Aim of the task: What is needed is an exact copy of the line with "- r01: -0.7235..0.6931" and all lines that follow it in the entries below, the last line included.

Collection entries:

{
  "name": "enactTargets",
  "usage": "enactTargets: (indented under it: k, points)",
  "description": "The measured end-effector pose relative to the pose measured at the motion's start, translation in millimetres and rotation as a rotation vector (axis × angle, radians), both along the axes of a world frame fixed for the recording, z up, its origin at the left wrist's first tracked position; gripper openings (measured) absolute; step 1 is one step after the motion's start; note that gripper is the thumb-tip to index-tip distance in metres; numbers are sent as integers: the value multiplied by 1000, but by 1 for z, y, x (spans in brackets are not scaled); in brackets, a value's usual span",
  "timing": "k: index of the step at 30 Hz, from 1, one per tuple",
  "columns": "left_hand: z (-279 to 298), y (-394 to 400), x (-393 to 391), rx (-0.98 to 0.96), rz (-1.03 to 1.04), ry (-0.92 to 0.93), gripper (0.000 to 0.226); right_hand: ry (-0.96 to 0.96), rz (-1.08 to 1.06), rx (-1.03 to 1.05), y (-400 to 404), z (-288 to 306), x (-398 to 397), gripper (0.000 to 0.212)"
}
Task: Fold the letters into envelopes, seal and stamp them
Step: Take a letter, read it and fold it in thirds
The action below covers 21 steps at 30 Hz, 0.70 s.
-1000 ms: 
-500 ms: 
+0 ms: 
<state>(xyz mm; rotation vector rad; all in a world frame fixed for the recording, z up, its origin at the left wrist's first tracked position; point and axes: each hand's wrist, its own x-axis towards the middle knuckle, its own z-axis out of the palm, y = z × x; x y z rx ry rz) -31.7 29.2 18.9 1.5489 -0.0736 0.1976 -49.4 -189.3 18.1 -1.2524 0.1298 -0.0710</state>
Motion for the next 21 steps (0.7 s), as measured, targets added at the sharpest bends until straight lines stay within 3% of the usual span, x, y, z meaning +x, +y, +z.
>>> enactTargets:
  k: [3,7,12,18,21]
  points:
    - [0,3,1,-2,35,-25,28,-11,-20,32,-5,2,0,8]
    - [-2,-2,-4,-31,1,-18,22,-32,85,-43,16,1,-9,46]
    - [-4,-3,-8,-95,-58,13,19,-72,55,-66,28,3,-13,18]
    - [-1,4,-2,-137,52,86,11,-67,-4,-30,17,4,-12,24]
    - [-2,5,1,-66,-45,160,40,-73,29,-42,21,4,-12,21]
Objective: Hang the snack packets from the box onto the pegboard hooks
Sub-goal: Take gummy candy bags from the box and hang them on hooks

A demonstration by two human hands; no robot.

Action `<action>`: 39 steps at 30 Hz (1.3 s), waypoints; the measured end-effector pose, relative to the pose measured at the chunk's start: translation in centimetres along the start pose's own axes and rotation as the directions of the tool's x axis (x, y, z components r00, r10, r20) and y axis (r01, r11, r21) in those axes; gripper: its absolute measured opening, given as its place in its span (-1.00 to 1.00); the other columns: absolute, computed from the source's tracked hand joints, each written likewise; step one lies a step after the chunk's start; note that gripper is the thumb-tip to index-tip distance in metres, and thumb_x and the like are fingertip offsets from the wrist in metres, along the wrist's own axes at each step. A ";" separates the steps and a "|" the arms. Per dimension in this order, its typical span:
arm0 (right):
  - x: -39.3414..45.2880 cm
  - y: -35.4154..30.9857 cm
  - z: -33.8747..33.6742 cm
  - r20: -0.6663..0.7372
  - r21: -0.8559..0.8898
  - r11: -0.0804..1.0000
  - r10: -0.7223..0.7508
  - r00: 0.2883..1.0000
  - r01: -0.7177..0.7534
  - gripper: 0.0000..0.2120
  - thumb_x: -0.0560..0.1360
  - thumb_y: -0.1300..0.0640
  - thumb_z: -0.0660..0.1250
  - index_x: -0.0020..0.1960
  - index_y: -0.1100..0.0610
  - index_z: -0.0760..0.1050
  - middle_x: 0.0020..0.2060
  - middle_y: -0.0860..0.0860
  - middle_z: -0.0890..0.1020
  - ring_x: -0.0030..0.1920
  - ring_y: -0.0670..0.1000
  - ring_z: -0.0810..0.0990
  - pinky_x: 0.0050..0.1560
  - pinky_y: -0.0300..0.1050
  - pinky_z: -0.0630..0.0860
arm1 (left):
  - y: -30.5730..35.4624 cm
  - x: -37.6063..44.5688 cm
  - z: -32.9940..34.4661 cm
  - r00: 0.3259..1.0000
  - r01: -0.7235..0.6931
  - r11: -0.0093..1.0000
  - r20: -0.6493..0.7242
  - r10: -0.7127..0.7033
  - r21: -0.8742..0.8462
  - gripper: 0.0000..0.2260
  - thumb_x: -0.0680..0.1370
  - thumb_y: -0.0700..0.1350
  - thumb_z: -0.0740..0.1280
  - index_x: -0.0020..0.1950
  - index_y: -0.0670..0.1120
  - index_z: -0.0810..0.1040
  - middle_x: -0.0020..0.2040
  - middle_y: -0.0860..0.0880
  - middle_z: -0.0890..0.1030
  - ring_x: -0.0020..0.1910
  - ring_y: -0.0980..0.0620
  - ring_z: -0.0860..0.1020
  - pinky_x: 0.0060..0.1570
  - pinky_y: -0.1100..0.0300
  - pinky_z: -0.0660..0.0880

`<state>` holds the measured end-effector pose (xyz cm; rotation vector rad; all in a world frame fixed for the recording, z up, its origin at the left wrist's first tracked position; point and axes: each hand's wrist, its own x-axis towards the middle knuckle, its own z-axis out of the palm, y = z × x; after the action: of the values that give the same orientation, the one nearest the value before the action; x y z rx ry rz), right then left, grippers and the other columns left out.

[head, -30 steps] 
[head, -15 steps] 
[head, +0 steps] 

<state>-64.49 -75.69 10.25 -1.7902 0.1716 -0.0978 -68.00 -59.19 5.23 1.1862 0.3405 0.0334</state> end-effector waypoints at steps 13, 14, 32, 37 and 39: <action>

Output below:
  - r01: -0.7235..0.6931
  - r11: -0.0093..1.0000
  - r20: -0.6493..0.7242
  - r10: -0.7127..0.7033
  - r21: -0.8742..0.8462
  - gripper: 0.0000..0.2260
  - thumb_x: -0.0680..0.1370
  - thumb_y: -0.0700..0.1350
  - thumb_z: -0.0740..0.1280
  - index_x: -0.0020..0.1950
  - index_y: -0.0670..0.1120
  - index_z: -0.0810..0.1040
  - middle_x: -0.0020..0.2040
  - middle_y: -0.0860..0.0880
  - middle_z: -0.0890..0.1030
  - ring_x: -0.0020..0.1910
  - ring_y: -0.0980..0.0620
  - ring_z: -0.0860..0.1020
  - pinky_x: 0.0060..0.1570
  - pinky_y: -0.1100..0.0300
  - pinky_z: -0.0660..0.0880

`<state>` holds the measured end-effector pose (xyz cm; rotation vector rad; all in a world frame fixed for the recording, z up, its origin at the left wrist's first tracked position; point and axes: each hand's wrist, its own x-axis towards the middle knuckle, its own z-axis out of the palm, y = z × x; after the action: of the values that give the same orientation, the one nearest the value before the action; x y z rx ry rz), right then left, grippers and the other columns left out.

[head, -30 steps] 
[head, -15 steps] 
[head, +0 steps] 

<state>-64.49 -75.69 10.25 -1.7902 0.1716 -0.0978 -68.00 -59.19 5.23 1.1862 0.3405 0.0334</state> end-effector waypoints at steps 13, 14, 32, 37 and 39: <action>

There is nothing further in this answer.